Telling a writer that he’s “telling, not showing” has become a vague and morbidly overused cliche. I prefer to think of it rather as “sharing your vision with the reader”. As writers (I’d call us “story tellers”, but that would imply that our job is to “tell” a story rather than to “show” one) we already have a pretty good picture in our heads of the story we’re trying to convey. True, it might only be bits and pieces at a time - a location, a physical characteristic, a curious quirk of one of our characters, a cool building or piece of equipment, maybe even a clever quotation that someone might often repeat. But something in our heads prompted us to start writing a story and not always, but usually, we can imagine what it looks like in fairly vivid detail.
The problem is that, because we already know exactly what it looks like/sounds like/feels like/smells like/tastes like, we often neglect to inform our reader what he should be seeing/hearing/feeling/smelling/tasting. Combine this with our determined drive to simply finish the first draft and our poor reader plods along feeling completely disconnected from our story.
So what can we do about our writing to help our readers experience the immersion of the story worlds we create? First, slow down! What’s the big rush anyhow? I remember starting work on my first story more than six years ago. It’s still not even close to being done. While I work on it, I often find myself thinking, “I need to just hurry up and get this one done so I can move on with revising (or starting another story).” I’m so consumed with finishing it that I completely overlook the enthusiastic experience and pure enjoyment of creating it. And if I slow down and take the time to get it right the first time, that’s less time I’ll need to spend later in revisions. Not to mention that the first or second draft will be that much more enjoyable for someone to critique. As it goes with life, so it should go with writing - the reward is not in the destination, but in the experience of the journey.
Here’s another great way to share your world with your readers: involve all five senses in your exposition and dialogue. Sometimes I feel that reading through my draft manuscripts is akin to suffering slow, two-dimensional, optical paralysis; there’s simply nothing there but black words on white pages. Where’s the color, the vibrancy, the life? Take that vision you have in your head for your current scene and paint it onto the pages for your readers. What does the air smell like? How does the surface reflect or refract sun or artificial light? How does her soft skin feel against his calloused hands? What kind of texture does the food produce on my tongue? Don’t hand me an apple and tell me it’s red and sweet. Make me bite into it, roll the juicy pulp around the inside of my mouth, maybe gag a little on a piece of stiff peel that lodged itself in the back of my throat on the way down. You get the idea.

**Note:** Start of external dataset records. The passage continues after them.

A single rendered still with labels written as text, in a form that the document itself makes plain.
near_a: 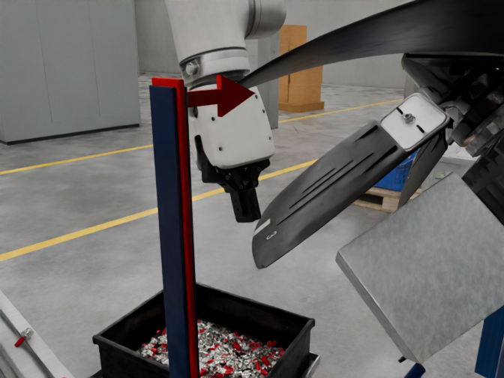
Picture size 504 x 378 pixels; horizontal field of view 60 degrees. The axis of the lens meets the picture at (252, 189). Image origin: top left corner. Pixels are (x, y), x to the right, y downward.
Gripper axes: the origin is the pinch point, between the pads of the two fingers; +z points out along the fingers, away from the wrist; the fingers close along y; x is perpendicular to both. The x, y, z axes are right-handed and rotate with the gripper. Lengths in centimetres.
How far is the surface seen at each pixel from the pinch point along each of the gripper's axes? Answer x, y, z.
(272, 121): 421, 456, -35
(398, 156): -15.2, 11.8, -2.3
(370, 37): -26.4, -9.3, -12.4
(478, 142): -22.8, 15.5, -2.2
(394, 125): -12.9, 16.5, -5.8
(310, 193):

You’re probably great friends by now with all the characters in your story. After all, you’ve been spending a lot of time following them around, making detailed mental observations and taking copious notes. You know who they are, what they like to do, where they like to hang out. We spend so much time with our characters and their locations that we get to know them very well. But your reader doesn’t know anything about them. It’s up to you to introduce them. Take the time from the very beginning to set the scene, paint the stage, and share with your reader the vision that you imagine in your creative mind. Your writing will be much more enjoyable for it. What’s more, the reading will be much more immersive, which is what readers really want and expect from a good story.